Edwards began to work with his retinue of about 15 farmers who sourced his pigs to experiment with finishing hogs on Virginia's version of the chestnuts and acorns that differentiate the finest Spanish hams, in this case the peanut. After several trials, Edwards discovered that pigs who spent the final few weeks of their lives eating a diet of 30 percent peanuts to supplement their normal routine of soybeans, corn and grass end up with the perfect combination of moist and firm meat that could stand up to the long curing process that he intended for these special hams.
"We cut into some of them after 12 months, and they were really good, so we shipped them," Edwards recalls. "We kept some to continue to age and tried them again between 16 and 20 months. They were fantastic, so we now aim for at least 400 days of aging. We've held some as long as four years."
Unlike the traditional Wigwam country hams, these premium hands aren't suitable for cutting into thick slabs because their wonderfully nuanced and funky flavors are just too intense. Instead, they are better sliced paper-thin directly off of the whole leg attached to a specialized stand using a flexible ham knife. Chefs immediately saw the value in these premium products.
"David Chang was an early fan at Momofuku," Edwards says. "He was just slicing our Wigwam ham and serving it on a plate as a gourmet dish. When we do that, we cover it with red-eye gravy and just call it breakfast, but David's customers loved it. One time we ran out of his preferred Wigwam and sent him the 400-day aged heritage pork ham instead. He immediately put it on the menu and jokingly suggested we call it 'Surryano.' So we did."
This is what a $300 ham looks like. (Photo: Chris Chamberlain.)

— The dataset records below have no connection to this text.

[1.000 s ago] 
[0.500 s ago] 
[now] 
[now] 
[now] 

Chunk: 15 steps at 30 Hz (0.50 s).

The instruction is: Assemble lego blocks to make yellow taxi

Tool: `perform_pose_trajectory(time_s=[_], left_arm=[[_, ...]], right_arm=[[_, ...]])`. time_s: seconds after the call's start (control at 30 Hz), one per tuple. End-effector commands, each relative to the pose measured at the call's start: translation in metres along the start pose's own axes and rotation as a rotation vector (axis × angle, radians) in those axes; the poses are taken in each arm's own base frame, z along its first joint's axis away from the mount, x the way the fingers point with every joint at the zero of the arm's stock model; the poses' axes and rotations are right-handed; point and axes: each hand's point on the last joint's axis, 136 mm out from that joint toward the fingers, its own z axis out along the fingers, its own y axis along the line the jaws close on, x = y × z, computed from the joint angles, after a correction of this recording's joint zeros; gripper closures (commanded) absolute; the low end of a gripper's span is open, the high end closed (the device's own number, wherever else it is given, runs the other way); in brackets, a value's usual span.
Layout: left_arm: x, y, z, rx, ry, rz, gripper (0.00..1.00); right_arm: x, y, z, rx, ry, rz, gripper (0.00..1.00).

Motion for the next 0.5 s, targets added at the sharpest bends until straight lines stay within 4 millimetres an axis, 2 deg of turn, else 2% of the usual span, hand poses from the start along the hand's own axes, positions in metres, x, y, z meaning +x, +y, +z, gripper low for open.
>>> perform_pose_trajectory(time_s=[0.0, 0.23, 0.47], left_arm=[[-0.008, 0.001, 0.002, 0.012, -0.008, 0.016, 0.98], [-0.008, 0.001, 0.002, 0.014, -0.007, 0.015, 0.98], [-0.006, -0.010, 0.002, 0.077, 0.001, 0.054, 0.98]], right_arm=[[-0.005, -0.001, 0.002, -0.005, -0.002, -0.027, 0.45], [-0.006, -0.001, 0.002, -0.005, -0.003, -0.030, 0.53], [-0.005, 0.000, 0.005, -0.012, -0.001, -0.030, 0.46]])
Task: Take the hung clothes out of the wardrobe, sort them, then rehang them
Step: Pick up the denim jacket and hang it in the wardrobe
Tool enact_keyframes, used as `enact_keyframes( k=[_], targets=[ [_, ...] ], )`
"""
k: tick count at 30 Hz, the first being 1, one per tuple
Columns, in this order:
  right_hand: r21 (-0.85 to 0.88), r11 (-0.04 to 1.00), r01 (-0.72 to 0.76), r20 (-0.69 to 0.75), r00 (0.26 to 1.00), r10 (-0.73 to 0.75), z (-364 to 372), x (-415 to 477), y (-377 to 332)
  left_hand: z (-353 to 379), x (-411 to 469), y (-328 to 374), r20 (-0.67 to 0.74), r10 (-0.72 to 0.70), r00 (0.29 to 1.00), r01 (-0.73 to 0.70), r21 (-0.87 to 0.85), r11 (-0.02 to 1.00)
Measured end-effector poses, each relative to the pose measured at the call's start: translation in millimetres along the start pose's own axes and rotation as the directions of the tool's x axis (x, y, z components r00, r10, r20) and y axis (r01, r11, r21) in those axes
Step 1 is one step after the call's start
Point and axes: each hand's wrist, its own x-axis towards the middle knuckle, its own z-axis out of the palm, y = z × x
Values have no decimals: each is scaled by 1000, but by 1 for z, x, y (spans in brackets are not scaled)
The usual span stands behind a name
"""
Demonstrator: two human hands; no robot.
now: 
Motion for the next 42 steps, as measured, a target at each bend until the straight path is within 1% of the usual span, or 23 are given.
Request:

Edwards's Surryano hams are now the flagship product of the company, made from the meat of pasture-raised heritage Berkshire pigs grown without the use of antibiotics or hormones. Smoked for seven days with smoldering hickory sawdust and then hung for more than a calendar year, the result is a mahogany-colored meat with almost transparent streaks of fat that dissolve luxuriously on the tongue. There are also little white flecks in the meat that Edwards calls "age spots" that represent where the enzymes have broken down during the aging process and are little land mines of flavor. With a retail price of more than $3 per ounce for packages of slices and around $25 per pound for whole hams, Surryano is indeed a special treat.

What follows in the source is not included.